What Broke When I Let My AI Co-Founder Run Without Me
The quiet failures of an autonomous agent, and the guardrails, checkpoints, and kill switch I added so autonomy stopped being a liability.
My AI co-founder told a prospect we offered a service we don’t offer. Confidently. In writing. I found out because the prospect replied asking about the pricing for a thing that does not exist.
That was the morning I stopped treating autonomy as a feature and started treating it as a liability I had to manage.

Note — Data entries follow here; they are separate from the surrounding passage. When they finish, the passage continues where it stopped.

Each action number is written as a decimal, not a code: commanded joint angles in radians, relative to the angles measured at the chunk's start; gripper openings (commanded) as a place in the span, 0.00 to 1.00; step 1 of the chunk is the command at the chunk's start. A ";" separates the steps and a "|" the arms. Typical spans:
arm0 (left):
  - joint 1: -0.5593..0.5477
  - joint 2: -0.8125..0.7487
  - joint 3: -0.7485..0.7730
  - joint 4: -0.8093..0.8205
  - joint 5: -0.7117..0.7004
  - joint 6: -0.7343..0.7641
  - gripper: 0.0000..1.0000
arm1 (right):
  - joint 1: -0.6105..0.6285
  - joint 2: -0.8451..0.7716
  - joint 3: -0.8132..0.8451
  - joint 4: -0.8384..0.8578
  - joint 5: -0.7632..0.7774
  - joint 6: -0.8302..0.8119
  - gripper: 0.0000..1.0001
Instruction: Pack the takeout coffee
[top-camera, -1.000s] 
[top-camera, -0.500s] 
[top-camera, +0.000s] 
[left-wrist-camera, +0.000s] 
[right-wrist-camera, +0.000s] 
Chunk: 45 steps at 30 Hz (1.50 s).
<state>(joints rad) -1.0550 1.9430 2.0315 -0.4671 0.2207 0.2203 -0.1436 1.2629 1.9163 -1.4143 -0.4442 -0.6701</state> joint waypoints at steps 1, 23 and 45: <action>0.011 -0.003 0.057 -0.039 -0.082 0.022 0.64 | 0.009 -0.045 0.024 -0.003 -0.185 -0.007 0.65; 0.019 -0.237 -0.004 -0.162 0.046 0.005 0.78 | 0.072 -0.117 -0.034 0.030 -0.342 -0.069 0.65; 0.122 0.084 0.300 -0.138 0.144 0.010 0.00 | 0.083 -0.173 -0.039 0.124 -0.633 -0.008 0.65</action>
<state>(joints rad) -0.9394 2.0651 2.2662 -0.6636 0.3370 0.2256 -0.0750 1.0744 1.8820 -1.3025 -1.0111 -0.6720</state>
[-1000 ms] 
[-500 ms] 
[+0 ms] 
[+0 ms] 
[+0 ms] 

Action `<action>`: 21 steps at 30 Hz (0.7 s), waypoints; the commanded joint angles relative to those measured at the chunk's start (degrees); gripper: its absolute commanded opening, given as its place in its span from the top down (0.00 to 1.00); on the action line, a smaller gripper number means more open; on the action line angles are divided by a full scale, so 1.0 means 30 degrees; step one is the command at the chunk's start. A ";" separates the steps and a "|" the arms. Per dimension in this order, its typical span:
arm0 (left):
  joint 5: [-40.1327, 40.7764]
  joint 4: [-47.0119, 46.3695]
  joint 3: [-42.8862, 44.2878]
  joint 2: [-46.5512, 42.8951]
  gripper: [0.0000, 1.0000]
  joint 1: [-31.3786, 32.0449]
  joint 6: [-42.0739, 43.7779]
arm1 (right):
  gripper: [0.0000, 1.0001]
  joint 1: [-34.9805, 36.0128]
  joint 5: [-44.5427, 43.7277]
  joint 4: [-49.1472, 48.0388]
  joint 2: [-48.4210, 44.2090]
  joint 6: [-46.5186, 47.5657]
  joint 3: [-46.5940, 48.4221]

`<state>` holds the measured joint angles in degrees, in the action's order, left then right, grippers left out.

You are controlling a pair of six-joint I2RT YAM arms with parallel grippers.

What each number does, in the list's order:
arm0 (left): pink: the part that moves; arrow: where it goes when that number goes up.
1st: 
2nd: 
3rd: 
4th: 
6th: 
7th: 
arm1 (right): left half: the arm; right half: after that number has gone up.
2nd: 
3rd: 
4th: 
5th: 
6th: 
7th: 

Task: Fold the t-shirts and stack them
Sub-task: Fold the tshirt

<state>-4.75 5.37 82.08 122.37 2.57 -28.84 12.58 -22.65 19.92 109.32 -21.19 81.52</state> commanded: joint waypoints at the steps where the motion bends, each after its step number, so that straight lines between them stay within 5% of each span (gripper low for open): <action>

I’ve written before about building an AI co-founder that runs research, ops, and outreach while I sleep. That part is true and it still works. What I left out is the part where I let it run too far ahead of me, and the specific, unglamorous ways it broke. This is that issue. Not the demo reel. The maintenance log.
TL;DR
- The dangerous AI failures are quiet, not loud: confident wrong answers, not crashes.
- My CRM got three hallucinated contact records before I noticed, because nothing errored.
- A working automation drifted over six weeks until it was doing the wrong thing reliably.
- The fix was not better prompts. It was guardrails, human checkpoints, and a kill switch.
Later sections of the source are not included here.